With Simple Pairing it is just-works model. Otherwise no pairing.
> >> 2) Knowing that hcid uses the System bus, I then tried to connect
> >> with
> >> the System bus, referencing the "org.bluez" well-known connection
> >> name.
> >
> > An agent has not to provide a well known name. Our whole design is
> > based
> > on the fact that an agent can connect to the system with a unique
> > name.
> > Meaning that we don't need a security config file for the agent.
>
> Agree with the concern for a security config file, which should not be a
> bluez issue in any event, but for the provider of the Agent. However,
> if using a unique connection name, there is no way to pass that unique
> name to RegisterAgent. Plus the issue of telling the
> RegisterAgent-calling what that unique name is.
The whole point is not to pass bus names around at all. We get the
unique name of the agent from the D-Bus message. This is all meant to be
this way so we can track the existence of an agent and if it dies
unexpectedly. Also you can only register yourself as an agent. You
should never mess around with other applications. It is on purpose
contained like this.
> >> 4) I attempted to connect with the registered Agent using
> >> Adapter.CreatePairedDevice, the Agent was not connected to. The
> >> reason
> >> for this is that CreatePairedDevice explicitly uses its own "unique
> >> connection name" to the System bus as the "bus name", and assumes
> >> that
> >> the Object Path will be found on that bus name. Which is only the
> >> case
> >> if the Agent code is contained within the same process as the rest of
> >> the application; the application calling CreatePairedDevice.
> >
> > The object paths are per connection to the bus. So application A has
> > its
> > own namespace for the objects and application B has another one.
>
> For CreatePairedDevice, a bad path (e.g., /x/y/zzy) is fine and causes
> fall-back to the Register(ed)Agent if any. Maybe a little inelegant
> (imho), but fine.
The right way is to actually implement an agent if you wanna use
CreatePairedDevice. This fallback happens to work. Use it if you must,
but we are not encouraging people to do so. Also when writing real UI
application you do want a specific agent in this case anyway.

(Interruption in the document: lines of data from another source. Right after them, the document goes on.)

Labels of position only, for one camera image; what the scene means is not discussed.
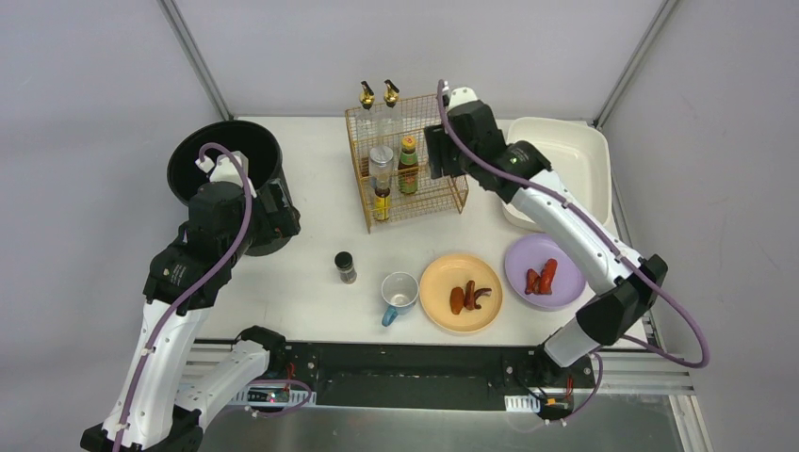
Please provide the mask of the yellow cap green bottle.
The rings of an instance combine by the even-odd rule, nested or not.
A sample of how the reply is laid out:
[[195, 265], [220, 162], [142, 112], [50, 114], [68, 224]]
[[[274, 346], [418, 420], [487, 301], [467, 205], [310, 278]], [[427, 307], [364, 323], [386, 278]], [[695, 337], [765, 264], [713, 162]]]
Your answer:
[[413, 136], [406, 136], [401, 140], [400, 145], [398, 163], [399, 191], [405, 195], [412, 195], [418, 190], [417, 142]]

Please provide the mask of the small black cap jar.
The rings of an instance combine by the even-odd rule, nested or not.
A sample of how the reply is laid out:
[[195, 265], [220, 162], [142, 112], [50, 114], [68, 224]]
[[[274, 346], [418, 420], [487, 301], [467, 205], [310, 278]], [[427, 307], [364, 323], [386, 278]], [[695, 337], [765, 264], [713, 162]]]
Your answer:
[[347, 251], [340, 251], [334, 257], [334, 264], [343, 283], [354, 283], [357, 279], [357, 272], [354, 268], [352, 255]]

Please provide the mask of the glass oil bottle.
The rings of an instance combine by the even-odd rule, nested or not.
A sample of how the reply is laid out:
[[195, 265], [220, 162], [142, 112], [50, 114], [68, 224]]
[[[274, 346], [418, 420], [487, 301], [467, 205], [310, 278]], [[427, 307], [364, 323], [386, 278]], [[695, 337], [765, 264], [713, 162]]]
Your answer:
[[403, 131], [403, 117], [398, 107], [400, 90], [391, 79], [385, 79], [383, 94], [384, 107], [378, 120], [378, 132], [381, 143], [394, 147], [394, 141]]

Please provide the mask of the silver lid spice jar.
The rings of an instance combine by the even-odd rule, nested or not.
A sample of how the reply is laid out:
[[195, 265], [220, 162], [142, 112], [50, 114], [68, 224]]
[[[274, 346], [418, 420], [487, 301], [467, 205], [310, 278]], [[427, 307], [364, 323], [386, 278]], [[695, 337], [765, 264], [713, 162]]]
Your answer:
[[370, 149], [368, 154], [368, 173], [375, 195], [390, 195], [391, 177], [394, 168], [394, 151], [386, 145]]

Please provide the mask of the glass bottle with brown sauce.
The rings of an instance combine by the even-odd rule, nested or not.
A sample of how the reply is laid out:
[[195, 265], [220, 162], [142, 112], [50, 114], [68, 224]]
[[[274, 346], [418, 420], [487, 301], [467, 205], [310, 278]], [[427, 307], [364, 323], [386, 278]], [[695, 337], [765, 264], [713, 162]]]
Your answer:
[[360, 108], [355, 114], [355, 141], [360, 154], [358, 158], [359, 176], [369, 175], [369, 153], [378, 144], [377, 120], [374, 106], [375, 95], [366, 80], [360, 82], [362, 91], [359, 95]]

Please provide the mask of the small yellow label bottle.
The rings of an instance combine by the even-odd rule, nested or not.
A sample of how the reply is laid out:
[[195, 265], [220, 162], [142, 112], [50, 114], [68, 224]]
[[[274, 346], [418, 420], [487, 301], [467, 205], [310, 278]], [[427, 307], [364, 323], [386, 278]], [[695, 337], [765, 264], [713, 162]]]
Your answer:
[[376, 221], [387, 221], [390, 218], [391, 189], [389, 186], [376, 186], [374, 189], [373, 217]]

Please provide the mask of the purple plate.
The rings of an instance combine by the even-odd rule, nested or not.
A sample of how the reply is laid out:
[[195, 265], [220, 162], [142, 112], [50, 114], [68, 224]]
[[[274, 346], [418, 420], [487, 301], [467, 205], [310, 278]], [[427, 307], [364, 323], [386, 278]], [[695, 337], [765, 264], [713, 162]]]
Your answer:
[[[552, 294], [526, 295], [525, 275], [529, 268], [540, 271], [548, 259], [555, 259], [558, 268]], [[515, 242], [504, 255], [504, 272], [512, 290], [528, 304], [544, 311], [560, 311], [577, 300], [586, 280], [576, 264], [547, 234], [528, 234]]]

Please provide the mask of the blue white mug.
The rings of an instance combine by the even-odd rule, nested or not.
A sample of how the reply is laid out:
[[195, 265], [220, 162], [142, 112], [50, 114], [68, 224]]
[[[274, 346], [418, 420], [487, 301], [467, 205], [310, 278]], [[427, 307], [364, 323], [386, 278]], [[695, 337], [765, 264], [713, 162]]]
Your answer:
[[416, 305], [419, 284], [409, 273], [394, 272], [384, 278], [381, 295], [386, 303], [381, 324], [389, 327], [398, 317], [407, 314]]

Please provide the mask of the yellow plate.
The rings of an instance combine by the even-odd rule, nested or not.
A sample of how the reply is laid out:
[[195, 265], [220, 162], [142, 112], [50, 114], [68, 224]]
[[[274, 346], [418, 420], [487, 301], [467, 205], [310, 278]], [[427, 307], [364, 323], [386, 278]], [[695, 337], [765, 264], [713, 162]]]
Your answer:
[[[450, 308], [451, 290], [461, 287], [465, 292], [469, 281], [475, 283], [475, 289], [487, 288], [491, 293], [478, 298], [480, 309], [463, 308], [456, 315]], [[423, 272], [419, 290], [421, 307], [428, 318], [441, 329], [454, 333], [485, 330], [497, 319], [503, 302], [497, 273], [471, 254], [455, 253], [434, 260]]]

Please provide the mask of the red sausage pieces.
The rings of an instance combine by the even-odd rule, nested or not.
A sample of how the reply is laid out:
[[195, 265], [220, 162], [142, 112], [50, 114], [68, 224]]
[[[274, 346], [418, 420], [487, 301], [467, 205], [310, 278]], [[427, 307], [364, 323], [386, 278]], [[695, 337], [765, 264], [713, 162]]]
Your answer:
[[555, 259], [548, 259], [540, 271], [529, 268], [525, 275], [524, 293], [526, 295], [551, 295], [557, 268], [558, 262]]

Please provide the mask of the brown sausage pieces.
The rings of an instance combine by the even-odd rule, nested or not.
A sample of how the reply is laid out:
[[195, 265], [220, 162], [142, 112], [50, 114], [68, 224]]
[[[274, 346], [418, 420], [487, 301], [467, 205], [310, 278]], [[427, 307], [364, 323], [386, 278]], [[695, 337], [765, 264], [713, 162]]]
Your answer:
[[468, 281], [464, 287], [456, 286], [449, 293], [449, 308], [454, 315], [462, 310], [480, 310], [480, 298], [489, 297], [493, 293], [490, 287], [478, 287], [475, 281]]

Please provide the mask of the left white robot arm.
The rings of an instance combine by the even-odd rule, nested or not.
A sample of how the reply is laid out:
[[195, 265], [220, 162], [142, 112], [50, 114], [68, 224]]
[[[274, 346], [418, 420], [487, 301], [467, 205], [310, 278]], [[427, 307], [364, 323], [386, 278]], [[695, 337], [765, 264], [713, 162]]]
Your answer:
[[86, 429], [87, 451], [196, 451], [210, 422], [250, 381], [287, 373], [285, 337], [253, 326], [187, 394], [179, 382], [200, 327], [234, 266], [271, 254], [300, 231], [283, 180], [258, 188], [234, 182], [198, 186], [188, 220], [153, 258], [143, 294], [137, 351], [111, 414]]

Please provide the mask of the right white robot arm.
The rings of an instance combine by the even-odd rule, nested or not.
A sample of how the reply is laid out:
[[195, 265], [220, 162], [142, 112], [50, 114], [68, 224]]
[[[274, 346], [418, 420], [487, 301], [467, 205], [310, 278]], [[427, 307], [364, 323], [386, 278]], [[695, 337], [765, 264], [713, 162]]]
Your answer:
[[431, 176], [468, 174], [538, 224], [595, 292], [543, 343], [544, 361], [565, 368], [616, 343], [651, 308], [667, 270], [644, 259], [574, 200], [550, 161], [531, 143], [507, 143], [489, 105], [455, 96], [437, 100], [441, 122], [425, 130]]

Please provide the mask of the black ribbed trash bin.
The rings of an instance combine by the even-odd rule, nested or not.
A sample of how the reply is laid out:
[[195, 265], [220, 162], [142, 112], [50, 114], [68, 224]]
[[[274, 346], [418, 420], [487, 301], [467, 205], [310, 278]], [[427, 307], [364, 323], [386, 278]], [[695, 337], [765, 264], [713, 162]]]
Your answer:
[[[195, 166], [200, 148], [209, 142], [223, 145], [231, 152], [239, 151], [249, 159], [248, 175], [255, 190], [269, 179], [283, 179], [283, 154], [276, 137], [265, 127], [250, 121], [221, 121], [207, 125], [185, 138], [174, 150], [167, 166], [167, 181], [173, 195], [183, 204], [208, 181], [207, 175]], [[273, 254], [291, 237], [270, 244], [255, 244], [246, 253], [250, 256]]]

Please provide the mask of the white rectangular basin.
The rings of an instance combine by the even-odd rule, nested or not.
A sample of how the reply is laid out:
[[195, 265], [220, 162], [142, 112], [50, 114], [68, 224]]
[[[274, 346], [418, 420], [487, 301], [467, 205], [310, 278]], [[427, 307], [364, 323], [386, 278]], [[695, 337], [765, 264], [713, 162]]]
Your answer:
[[611, 162], [608, 142], [595, 128], [581, 121], [526, 117], [510, 123], [509, 142], [525, 140], [552, 164], [565, 187], [581, 206], [611, 233]]

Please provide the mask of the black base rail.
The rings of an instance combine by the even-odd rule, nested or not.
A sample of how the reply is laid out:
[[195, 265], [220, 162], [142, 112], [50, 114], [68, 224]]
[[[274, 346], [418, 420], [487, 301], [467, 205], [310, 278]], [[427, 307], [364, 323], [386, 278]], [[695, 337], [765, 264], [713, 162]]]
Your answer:
[[363, 408], [503, 411], [508, 396], [594, 389], [590, 359], [556, 374], [538, 370], [534, 354], [531, 347], [288, 342], [259, 376], [304, 382], [317, 406]]

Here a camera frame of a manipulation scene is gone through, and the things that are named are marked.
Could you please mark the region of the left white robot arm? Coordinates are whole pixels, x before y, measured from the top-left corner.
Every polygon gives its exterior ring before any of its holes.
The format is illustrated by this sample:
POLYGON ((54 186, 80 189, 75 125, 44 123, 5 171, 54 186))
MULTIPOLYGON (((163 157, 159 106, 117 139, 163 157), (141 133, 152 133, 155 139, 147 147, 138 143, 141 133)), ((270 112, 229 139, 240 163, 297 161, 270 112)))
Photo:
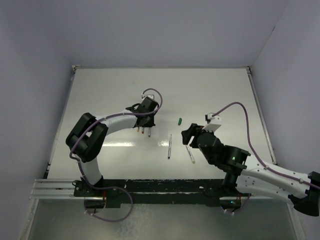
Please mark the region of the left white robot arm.
POLYGON ((119 113, 98 118, 89 112, 84 113, 68 134, 65 143, 70 149, 70 158, 81 168, 82 178, 87 180, 85 190, 91 196, 103 191, 103 175, 99 170, 97 156, 106 136, 132 128, 151 128, 155 125, 154 116, 160 107, 149 96, 119 113))

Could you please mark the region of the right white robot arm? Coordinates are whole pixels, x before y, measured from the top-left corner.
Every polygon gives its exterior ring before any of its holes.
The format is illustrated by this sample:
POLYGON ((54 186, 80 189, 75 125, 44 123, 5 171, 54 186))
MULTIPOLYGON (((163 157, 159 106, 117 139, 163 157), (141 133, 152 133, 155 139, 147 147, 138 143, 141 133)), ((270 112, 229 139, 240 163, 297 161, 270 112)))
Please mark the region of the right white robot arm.
POLYGON ((181 132, 183 145, 199 149, 210 165, 225 172, 222 190, 284 201, 298 212, 320 215, 320 174, 300 173, 259 160, 239 147, 223 144, 210 125, 195 123, 181 132))

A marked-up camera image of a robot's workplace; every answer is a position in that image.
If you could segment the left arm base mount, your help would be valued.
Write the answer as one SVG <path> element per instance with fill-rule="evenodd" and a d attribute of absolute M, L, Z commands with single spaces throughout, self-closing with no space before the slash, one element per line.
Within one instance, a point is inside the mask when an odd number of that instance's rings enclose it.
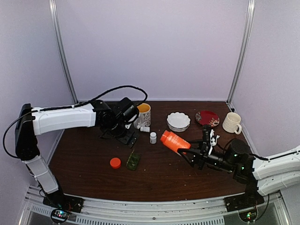
<path fill-rule="evenodd" d="M 84 200 L 80 197 L 64 194 L 61 187 L 53 193 L 46 193 L 43 199 L 43 204 L 48 205 L 67 212 L 80 213 L 83 207 Z"/>

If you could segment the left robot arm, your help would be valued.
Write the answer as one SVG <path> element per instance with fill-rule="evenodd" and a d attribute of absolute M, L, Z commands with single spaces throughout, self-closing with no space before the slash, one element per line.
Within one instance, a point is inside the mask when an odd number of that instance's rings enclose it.
<path fill-rule="evenodd" d="M 59 191 L 58 181 L 41 156 L 37 136 L 69 128 L 99 127 L 104 135 L 111 135 L 132 146 L 135 133 L 127 127 L 138 116 L 137 106 L 127 97 L 116 104 L 102 100 L 56 108 L 32 108 L 30 104 L 24 104 L 15 127 L 15 153 L 49 194 L 50 202 L 57 208 L 63 208 L 68 202 L 67 197 Z"/>

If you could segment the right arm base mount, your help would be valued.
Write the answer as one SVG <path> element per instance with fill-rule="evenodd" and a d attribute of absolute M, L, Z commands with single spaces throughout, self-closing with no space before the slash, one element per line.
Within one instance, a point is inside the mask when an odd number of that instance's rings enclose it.
<path fill-rule="evenodd" d="M 247 184 L 245 193 L 225 197 L 224 202 L 227 212 L 243 210 L 264 203 L 264 197 L 258 193 L 257 184 Z"/>

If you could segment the cream ribbed mug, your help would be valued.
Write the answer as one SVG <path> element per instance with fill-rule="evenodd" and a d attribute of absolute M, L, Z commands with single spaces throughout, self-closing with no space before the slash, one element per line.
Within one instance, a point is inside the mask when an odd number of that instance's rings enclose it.
<path fill-rule="evenodd" d="M 242 132 L 241 117 L 235 112 L 229 112 L 223 121 L 222 128 L 231 134 L 239 135 Z"/>

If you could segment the aluminium front rail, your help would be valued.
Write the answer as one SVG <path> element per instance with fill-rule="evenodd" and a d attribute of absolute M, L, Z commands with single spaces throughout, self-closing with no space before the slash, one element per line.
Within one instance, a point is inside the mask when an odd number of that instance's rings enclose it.
<path fill-rule="evenodd" d="M 223 197 L 171 202 L 123 202 L 83 198 L 81 212 L 73 212 L 66 225 L 244 225 L 246 211 L 257 210 L 255 225 L 292 223 L 281 194 L 265 198 L 252 208 L 228 211 Z"/>

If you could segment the small white pill bottle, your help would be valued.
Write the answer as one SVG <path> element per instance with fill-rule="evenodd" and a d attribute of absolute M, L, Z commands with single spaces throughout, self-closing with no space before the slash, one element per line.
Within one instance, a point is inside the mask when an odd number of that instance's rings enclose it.
<path fill-rule="evenodd" d="M 150 133 L 150 143 L 155 144 L 157 142 L 157 133 L 156 132 L 151 132 Z"/>

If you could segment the red floral plate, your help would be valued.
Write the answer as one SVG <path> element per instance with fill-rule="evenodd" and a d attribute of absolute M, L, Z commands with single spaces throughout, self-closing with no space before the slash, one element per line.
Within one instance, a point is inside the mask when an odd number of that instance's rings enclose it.
<path fill-rule="evenodd" d="M 210 125 L 212 128 L 218 126 L 220 123 L 219 116 L 216 113 L 207 110 L 197 112 L 195 114 L 195 120 L 202 126 Z"/>

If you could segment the green pill organizer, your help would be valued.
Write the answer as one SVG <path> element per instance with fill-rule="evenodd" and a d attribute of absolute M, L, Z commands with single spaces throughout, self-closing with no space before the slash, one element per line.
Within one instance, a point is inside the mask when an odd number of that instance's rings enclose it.
<path fill-rule="evenodd" d="M 130 171 L 135 171 L 139 164 L 140 157 L 141 157 L 141 155 L 136 153 L 135 149 L 133 149 L 127 159 L 126 168 Z"/>

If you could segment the orange bottle cap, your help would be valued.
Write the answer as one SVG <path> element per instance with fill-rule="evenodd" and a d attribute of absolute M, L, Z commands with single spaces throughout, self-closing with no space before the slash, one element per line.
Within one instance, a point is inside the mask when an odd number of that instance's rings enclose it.
<path fill-rule="evenodd" d="M 114 157 L 110 160 L 110 166 L 113 169 L 118 169 L 121 167 L 121 160 L 118 157 Z"/>

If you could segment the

> >> BUG-> (actually, the same bug) As with CreatePairedDevice, if there
> >> is
> >> no object with that path for the unique connection name,
> >> RegisterAgent
> >> should throw an error.
> >
> > Not a bug. We don't care. If calling the Agent object fails, then we
> > fail the pairing process. That is perfectly fine.
>
> I agree that failing pairing is OK; I am more concerned about
> RegisterAgent not finding the Object Path and not telling anybody (even
> the syslog).
Again. That is up to the agent to implement this right. Doing any extra
checking for hcid side is wasted time. And we do syslog issues when
calling the agent fails.
> > You know that there is a simple-agent Python script inside the
> > bluez-utils source code :)
>
> Yes, it was the basis for my work. Thanks. For perhaps irrational
> reasons, I prefer to use C/C++ at this point, despite the extra work.
I have to fixup the passkey-agent.c example, but there was simply no
time.
> That said, except for the "bug" questions, this should have been posted
> to bluez-users; I am sure there are others who may be struggling with
> these interfaces (and what is coming down the pike), and my intent is to
> save them a bit of struggle.
I don't care. In a few month I will merge the mailing lists anyway.